Work instructions —
If a line in the listing carries the word "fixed", return a copy of that line.

Dataset excerpt —

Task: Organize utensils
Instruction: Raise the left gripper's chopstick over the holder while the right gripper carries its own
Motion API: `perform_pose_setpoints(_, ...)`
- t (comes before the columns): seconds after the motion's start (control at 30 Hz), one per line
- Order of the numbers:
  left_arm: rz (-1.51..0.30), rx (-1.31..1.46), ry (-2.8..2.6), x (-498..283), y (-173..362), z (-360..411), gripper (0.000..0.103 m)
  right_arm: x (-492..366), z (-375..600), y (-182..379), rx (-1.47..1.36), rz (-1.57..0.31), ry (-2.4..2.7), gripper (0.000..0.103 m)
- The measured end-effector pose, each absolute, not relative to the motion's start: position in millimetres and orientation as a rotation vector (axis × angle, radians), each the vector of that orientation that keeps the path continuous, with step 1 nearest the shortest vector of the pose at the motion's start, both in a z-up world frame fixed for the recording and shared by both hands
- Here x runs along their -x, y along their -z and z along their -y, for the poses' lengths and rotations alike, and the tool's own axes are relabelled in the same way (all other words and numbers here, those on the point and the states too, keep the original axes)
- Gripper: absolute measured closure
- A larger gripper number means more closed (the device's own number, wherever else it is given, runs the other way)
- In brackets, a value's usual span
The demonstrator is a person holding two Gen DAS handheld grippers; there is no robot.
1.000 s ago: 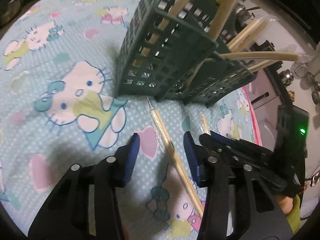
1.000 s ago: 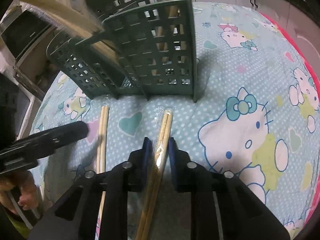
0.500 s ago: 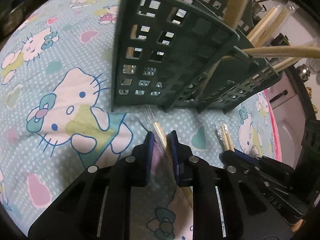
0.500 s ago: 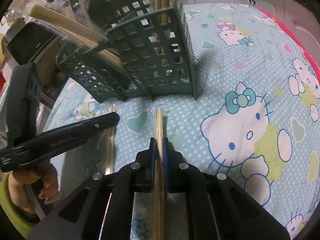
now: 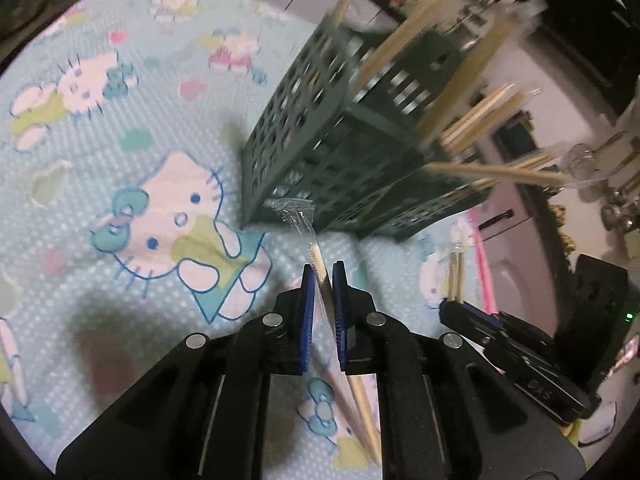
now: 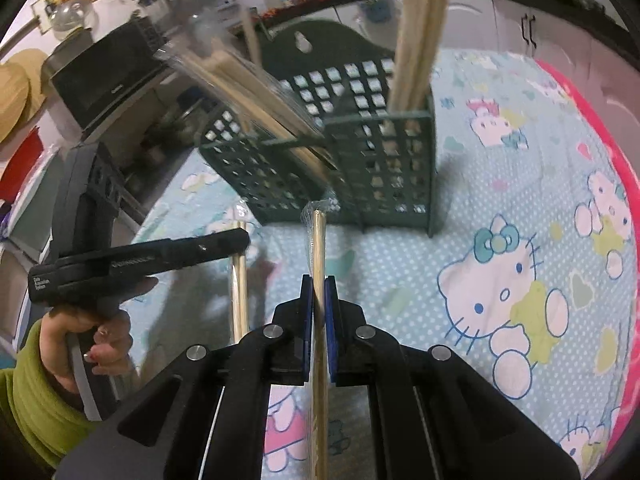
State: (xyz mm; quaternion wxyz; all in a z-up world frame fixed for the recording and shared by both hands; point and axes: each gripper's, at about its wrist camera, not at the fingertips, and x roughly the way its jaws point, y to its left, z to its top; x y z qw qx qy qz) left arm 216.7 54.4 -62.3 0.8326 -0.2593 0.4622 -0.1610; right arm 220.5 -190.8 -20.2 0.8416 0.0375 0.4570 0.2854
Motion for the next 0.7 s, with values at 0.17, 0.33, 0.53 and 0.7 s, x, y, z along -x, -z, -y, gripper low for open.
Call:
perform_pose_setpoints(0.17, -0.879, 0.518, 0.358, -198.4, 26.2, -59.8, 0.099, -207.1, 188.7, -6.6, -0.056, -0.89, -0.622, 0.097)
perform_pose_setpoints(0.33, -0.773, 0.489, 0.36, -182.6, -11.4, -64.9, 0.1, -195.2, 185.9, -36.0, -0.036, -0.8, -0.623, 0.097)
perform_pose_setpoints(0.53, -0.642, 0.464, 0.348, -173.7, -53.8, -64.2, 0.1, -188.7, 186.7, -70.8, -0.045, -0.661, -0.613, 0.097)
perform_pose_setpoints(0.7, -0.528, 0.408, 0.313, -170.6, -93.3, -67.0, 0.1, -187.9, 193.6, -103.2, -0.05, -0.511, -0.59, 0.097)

Result for this exercise —
- The measured end-effector pose, each absolute, not relative to the motion's start: position in millimetres and orientation as a rotation vector (axis × angle, radians), each the vector of that orientation that keeps the path continuous, with step 1 nearest the shortest vector of the pose at the motion's start, both in a z-up world frame fixed for the recording and shared by both hands
State: (xyz mm; quaternion wxyz; all in a z-up world frame fixed for the recording and shared by both hands; point and axes: each gripper's, at about its wrist camera, not at the fingertips, and x roughly the way its jaws point, y to its left, z to its top; x y z qw qx qy qz) left arm 216.7 54.4 -62.3 0.8326 -0.2593 0.4622 -0.1610; right arm 220.5 -190.8 -20.2 0.8416 0.0375 0.4570 0.2854

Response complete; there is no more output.